*Your objective*
The span to repeat in the listing below runs from the line containing "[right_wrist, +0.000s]" to the line containing "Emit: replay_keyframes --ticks", inclusive. Repeat it exactly, and only it.

*Dataset excerpts*
--- START ---

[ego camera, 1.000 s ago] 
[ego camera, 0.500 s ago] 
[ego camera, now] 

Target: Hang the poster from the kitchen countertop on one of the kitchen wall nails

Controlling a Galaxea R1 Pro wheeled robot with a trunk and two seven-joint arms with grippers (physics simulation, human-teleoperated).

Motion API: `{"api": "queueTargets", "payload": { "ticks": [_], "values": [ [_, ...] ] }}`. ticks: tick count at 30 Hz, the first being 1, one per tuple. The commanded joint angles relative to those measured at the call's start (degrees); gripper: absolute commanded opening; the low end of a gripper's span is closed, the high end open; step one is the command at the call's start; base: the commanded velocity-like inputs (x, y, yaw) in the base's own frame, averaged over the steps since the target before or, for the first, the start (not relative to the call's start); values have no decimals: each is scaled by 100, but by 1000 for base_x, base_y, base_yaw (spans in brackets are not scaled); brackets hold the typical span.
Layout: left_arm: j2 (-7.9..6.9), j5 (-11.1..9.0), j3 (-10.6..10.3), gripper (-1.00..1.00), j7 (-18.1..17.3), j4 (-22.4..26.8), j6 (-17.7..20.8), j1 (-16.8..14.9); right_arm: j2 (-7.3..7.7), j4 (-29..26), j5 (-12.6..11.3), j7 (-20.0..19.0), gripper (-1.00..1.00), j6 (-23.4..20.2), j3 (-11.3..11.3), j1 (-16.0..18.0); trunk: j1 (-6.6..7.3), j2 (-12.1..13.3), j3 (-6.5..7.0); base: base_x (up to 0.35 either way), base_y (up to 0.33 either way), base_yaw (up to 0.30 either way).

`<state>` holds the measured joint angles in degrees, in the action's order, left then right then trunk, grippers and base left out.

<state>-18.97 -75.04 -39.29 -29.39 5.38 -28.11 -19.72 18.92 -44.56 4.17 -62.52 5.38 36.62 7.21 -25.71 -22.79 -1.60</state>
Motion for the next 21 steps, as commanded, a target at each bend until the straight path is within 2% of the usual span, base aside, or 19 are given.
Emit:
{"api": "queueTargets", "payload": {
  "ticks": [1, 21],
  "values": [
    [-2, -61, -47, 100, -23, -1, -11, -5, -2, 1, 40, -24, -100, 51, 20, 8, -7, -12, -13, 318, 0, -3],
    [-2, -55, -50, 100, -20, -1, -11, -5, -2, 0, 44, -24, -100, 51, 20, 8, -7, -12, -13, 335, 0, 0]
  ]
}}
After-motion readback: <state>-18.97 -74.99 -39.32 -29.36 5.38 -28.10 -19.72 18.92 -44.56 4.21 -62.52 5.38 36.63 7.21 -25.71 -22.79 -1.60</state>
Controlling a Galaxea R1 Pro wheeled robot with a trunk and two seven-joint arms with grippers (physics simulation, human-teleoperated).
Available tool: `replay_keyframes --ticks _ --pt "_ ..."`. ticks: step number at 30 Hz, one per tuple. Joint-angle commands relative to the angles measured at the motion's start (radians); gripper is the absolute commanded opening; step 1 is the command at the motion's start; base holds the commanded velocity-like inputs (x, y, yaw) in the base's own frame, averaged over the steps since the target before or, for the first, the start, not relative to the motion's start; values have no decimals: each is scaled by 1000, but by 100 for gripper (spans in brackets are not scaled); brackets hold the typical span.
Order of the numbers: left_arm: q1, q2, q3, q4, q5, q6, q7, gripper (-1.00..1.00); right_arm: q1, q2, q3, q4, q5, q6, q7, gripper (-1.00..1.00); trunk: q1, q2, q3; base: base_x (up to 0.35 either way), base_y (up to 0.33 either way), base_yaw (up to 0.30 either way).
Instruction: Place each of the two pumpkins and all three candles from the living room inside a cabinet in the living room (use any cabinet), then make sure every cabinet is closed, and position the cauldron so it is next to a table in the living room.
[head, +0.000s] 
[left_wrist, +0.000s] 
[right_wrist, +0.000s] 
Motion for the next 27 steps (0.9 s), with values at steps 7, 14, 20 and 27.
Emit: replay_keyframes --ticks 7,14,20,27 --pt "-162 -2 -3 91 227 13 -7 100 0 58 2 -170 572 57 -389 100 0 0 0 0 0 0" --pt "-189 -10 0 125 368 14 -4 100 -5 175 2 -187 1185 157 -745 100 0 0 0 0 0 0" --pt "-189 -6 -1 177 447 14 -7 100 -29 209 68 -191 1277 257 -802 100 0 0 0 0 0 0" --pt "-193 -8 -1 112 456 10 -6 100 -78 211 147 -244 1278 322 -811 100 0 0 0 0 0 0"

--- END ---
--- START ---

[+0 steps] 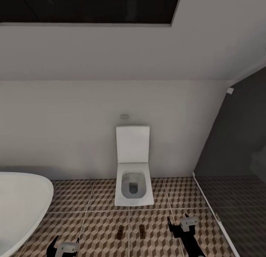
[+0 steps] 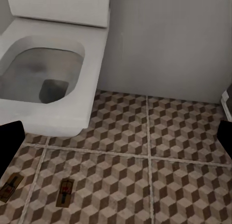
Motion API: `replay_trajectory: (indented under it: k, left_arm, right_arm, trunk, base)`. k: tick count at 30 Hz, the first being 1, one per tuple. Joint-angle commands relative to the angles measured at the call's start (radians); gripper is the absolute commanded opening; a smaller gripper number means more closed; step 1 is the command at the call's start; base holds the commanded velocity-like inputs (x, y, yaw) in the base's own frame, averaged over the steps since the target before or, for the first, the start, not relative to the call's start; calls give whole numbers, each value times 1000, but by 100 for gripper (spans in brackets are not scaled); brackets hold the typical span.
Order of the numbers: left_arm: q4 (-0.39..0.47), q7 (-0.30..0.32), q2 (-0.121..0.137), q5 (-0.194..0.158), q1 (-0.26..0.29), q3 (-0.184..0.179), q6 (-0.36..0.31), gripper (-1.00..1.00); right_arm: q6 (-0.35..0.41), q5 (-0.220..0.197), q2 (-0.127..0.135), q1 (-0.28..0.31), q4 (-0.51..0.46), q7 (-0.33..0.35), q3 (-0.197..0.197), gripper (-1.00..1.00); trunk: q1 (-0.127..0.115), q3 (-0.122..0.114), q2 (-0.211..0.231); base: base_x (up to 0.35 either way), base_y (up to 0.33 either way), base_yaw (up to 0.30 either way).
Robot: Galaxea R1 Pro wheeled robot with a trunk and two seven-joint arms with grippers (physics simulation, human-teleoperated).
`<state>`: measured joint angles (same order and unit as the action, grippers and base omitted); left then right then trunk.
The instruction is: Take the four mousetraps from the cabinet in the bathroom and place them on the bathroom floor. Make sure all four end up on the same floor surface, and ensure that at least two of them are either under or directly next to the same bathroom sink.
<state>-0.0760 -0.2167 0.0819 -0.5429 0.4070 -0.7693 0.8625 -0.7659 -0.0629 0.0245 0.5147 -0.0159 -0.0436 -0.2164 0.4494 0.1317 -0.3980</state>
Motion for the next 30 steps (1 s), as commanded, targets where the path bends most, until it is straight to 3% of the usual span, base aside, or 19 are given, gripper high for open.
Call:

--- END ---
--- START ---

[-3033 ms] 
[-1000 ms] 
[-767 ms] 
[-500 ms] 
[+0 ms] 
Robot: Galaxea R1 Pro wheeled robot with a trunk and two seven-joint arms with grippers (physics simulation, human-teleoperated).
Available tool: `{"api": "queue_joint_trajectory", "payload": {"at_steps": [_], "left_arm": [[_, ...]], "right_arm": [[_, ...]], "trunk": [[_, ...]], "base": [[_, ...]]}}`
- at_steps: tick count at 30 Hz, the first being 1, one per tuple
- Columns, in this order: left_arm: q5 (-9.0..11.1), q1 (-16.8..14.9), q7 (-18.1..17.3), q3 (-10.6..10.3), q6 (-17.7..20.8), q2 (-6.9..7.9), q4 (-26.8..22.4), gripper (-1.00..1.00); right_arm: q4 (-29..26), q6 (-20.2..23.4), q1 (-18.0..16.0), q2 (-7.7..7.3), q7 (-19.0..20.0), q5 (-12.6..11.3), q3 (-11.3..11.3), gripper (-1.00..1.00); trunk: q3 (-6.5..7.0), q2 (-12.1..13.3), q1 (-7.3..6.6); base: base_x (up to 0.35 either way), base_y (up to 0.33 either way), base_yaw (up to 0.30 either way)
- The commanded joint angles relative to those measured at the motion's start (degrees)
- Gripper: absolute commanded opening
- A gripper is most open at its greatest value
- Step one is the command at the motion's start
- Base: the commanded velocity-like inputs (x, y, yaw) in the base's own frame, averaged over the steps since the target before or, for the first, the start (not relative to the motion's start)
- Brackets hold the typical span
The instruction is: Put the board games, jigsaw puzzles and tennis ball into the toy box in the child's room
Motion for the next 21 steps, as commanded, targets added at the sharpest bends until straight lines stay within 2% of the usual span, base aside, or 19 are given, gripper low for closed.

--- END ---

*Result of the task*
[right_wrist, +0.000s] 
Motion for the next 27 steps (0.9 s), with values at steps 7, 14, 20 and 27.
Emit: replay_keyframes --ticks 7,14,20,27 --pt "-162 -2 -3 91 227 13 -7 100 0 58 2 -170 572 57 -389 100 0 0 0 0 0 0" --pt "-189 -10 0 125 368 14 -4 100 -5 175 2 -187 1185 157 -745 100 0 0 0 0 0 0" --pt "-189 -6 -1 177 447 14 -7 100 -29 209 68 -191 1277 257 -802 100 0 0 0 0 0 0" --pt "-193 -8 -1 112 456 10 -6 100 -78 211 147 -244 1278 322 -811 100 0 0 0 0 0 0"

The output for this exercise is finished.